1. Currently, only hydrodynamic lubrication is utilized for journal bearings. Thus, the applied methodology is valid for eccentricity ratios up to 0.9. This means that the maximum distance between the journal and bearing centers should be up to 90% of the radial clearance (radial clearance=RB-RJ). An IMPACT contact element between journal and bearing graphics is implemented to deal with numerical issues that may arise in cases of large eccentricity, or to provide a solution for a static analysis. However, results that are derived from both lubrication and contact should not be regarded as realistic. Contact occurrence and/or large eccentricity may indicate that current journal bearing characteristics should be changed.
  2. The method attribute defines the methodology used to describe the lubrication (hydrodynamic) forces and moments.
    1. The Sommerfeld method includes negative lubricant pressures in the calculation of the forces, while the Gumbel includes only positive. Consequently, the Gumbel method is more accurate because lubricants cannot withstand negative pressures.

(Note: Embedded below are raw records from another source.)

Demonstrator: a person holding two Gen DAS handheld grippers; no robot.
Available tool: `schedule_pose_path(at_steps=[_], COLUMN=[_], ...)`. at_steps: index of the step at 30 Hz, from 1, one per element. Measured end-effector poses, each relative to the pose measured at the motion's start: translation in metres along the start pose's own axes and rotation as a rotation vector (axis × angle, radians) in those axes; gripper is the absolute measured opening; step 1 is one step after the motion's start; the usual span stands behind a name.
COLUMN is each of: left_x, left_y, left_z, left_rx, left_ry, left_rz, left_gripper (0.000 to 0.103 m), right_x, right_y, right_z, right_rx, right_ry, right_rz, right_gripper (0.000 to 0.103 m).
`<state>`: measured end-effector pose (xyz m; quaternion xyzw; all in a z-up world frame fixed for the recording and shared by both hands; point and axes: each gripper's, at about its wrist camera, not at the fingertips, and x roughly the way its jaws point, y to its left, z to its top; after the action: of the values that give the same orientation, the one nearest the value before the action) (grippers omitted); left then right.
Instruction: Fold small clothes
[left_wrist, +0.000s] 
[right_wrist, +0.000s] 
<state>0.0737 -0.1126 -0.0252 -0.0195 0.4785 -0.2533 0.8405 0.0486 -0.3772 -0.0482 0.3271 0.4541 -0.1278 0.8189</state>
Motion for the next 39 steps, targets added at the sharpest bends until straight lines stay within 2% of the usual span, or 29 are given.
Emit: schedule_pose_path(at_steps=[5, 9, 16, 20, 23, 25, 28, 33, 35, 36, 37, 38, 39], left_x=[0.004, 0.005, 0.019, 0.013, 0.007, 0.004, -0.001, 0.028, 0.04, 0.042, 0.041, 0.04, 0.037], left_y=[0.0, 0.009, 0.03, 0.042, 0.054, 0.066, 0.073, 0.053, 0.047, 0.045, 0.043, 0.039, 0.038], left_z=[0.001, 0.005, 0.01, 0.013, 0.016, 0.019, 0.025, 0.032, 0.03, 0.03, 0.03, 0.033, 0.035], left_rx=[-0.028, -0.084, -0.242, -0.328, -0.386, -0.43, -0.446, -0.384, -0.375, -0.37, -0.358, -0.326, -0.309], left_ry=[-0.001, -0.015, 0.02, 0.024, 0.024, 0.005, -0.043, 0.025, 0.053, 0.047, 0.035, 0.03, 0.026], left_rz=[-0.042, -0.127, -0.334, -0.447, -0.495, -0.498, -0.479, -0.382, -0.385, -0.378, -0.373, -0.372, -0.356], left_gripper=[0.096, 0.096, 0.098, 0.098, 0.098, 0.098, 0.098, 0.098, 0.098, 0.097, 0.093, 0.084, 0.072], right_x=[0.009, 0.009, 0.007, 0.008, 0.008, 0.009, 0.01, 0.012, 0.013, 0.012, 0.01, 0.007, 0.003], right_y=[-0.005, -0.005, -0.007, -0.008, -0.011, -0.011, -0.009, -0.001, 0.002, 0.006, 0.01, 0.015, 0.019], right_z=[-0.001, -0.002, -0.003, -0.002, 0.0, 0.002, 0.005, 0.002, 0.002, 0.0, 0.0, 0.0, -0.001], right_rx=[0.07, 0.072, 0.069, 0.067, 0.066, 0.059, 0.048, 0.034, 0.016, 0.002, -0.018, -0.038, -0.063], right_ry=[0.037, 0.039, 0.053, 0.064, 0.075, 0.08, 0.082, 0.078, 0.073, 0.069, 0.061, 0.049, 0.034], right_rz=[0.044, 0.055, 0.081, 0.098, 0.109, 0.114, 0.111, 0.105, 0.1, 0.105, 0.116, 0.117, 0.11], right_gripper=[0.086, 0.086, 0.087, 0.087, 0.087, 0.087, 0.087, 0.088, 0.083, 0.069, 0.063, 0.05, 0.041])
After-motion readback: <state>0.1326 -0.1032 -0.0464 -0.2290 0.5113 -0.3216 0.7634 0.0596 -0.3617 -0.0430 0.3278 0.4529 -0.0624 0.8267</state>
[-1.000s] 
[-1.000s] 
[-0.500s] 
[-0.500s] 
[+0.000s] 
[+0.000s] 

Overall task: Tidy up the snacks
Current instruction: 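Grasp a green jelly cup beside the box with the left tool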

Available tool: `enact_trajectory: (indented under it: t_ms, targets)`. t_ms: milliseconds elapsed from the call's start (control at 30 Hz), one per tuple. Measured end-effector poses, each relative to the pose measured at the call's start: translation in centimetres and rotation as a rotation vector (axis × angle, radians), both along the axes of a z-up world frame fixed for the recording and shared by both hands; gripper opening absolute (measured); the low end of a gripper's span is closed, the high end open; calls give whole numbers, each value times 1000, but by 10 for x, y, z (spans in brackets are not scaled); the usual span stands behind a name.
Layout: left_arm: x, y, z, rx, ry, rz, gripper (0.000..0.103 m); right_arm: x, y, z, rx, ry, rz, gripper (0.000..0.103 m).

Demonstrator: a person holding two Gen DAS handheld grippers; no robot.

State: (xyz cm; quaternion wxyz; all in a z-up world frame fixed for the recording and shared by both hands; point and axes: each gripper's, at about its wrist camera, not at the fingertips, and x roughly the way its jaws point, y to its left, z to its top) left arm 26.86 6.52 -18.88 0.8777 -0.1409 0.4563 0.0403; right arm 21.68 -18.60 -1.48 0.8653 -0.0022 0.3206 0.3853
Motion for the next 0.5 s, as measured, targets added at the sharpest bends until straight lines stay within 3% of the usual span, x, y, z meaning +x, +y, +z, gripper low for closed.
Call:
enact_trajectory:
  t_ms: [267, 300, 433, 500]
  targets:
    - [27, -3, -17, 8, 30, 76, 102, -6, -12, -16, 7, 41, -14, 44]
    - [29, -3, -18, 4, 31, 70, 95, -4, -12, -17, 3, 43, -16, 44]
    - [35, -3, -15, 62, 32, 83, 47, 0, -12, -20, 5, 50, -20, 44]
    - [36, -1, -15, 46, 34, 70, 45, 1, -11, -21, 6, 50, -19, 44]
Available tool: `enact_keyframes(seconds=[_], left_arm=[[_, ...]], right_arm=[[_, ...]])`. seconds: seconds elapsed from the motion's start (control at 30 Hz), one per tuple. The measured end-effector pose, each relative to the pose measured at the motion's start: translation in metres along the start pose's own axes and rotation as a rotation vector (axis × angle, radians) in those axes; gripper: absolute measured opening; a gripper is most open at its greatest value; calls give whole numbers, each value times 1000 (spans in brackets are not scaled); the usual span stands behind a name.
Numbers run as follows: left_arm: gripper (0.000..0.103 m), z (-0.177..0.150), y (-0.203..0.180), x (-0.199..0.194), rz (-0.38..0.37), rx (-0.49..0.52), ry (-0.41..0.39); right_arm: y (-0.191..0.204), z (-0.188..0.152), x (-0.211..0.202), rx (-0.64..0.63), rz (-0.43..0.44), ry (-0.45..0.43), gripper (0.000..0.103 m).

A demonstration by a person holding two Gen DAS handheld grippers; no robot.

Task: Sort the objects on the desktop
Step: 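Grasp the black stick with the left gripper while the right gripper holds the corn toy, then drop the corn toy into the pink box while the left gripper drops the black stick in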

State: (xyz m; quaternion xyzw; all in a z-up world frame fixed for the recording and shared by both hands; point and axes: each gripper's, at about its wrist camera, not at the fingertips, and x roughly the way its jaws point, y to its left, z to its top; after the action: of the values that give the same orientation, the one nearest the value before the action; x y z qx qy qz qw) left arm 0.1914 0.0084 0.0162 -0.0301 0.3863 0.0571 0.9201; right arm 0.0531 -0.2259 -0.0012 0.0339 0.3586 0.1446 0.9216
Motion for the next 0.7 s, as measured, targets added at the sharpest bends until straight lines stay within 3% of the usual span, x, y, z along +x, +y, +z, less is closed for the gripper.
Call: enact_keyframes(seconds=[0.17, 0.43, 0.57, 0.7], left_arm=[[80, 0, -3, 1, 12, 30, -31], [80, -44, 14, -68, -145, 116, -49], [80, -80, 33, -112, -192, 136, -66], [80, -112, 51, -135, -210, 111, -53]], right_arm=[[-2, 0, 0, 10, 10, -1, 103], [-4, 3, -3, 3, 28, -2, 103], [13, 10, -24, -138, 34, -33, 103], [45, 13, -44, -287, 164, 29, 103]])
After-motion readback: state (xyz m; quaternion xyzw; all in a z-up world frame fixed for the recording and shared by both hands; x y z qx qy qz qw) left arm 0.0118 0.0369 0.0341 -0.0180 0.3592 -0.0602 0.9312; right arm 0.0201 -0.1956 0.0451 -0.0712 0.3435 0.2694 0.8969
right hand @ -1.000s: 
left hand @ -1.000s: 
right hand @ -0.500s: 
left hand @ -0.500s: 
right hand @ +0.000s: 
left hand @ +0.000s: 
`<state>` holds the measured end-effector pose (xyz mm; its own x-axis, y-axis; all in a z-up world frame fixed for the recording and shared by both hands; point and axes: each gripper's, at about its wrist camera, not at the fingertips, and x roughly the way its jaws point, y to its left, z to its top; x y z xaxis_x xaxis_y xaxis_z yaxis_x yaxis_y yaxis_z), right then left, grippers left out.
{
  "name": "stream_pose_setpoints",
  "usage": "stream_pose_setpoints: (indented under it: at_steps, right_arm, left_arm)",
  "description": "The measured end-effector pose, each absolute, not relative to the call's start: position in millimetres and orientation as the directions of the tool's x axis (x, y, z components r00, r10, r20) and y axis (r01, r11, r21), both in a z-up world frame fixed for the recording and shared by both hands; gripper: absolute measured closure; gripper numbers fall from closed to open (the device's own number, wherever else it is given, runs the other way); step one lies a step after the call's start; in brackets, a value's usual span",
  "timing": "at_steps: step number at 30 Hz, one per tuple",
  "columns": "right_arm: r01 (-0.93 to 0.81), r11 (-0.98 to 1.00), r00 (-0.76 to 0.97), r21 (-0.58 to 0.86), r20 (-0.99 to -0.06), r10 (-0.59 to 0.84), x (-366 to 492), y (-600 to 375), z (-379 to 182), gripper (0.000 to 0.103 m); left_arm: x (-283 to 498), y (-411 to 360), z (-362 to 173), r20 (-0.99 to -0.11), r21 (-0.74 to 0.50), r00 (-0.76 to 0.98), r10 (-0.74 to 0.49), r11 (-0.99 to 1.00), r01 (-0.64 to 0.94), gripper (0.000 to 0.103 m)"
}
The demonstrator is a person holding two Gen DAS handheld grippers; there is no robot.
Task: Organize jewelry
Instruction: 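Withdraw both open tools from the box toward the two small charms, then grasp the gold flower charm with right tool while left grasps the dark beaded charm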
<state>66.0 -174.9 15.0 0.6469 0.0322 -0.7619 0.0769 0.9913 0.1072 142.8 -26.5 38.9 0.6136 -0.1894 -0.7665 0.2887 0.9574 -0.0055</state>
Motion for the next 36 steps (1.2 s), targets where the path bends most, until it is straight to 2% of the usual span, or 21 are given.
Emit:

    2. The short method should be used when the length-to-bearing diameter ratio is smaller than 0.5. The long method is adequate when the diameter ratio is bigger than 2. Either the short or long method can be used for ratios between 0.5 and 2. The proper choice depends on the application.
    3. The Dynamic Gumbel method considers the continuous variation of the location where the positive pressure exists each time step. Thus, it provides better results in a transient state, but is computationally more expensive. For example, in the picture below, the region of positive pressure is not aligned with the line that connects the two centers as in the Gumbel method.

    Figure 1.
  3. Use the lubrication_force_graphics attribute for a better understanding of the pressure distribution along the journal bearing. The force vectors represent the pressure that acts at the journal.
  4. The requests that are received for a journal bearing are the relative displacement, velocity, and acceleration between the journal bearing centers expressed in the rm and the absolute displacement, velocity, and acceleration of the journal and bearing center expressed in the output_rm. Also, the lubrication forces and moments that act at the journal and the bearing are received. The maximum and minimum pressure and the minimum oil film thickness, along with their radial and axial (for misaligned) positions, are calculated to evaluate the performance of the journal bearing. The axial position is measured with respect to the z axis of the rm, while the radial position is the angle that is measured from the x axis of the rm.
  5. nr and na attributes can be increased if a finer force vector distribution is wanted. Also, an increase may be required for better results of the Maximum/Minimum Pressure and Minimum Oil Film Thickness Requests. For misaligned journal bearings, these values may be increased for obtaining a more accurate solution. Although, increasing nr and na leads to a reduced computational performance in most cases.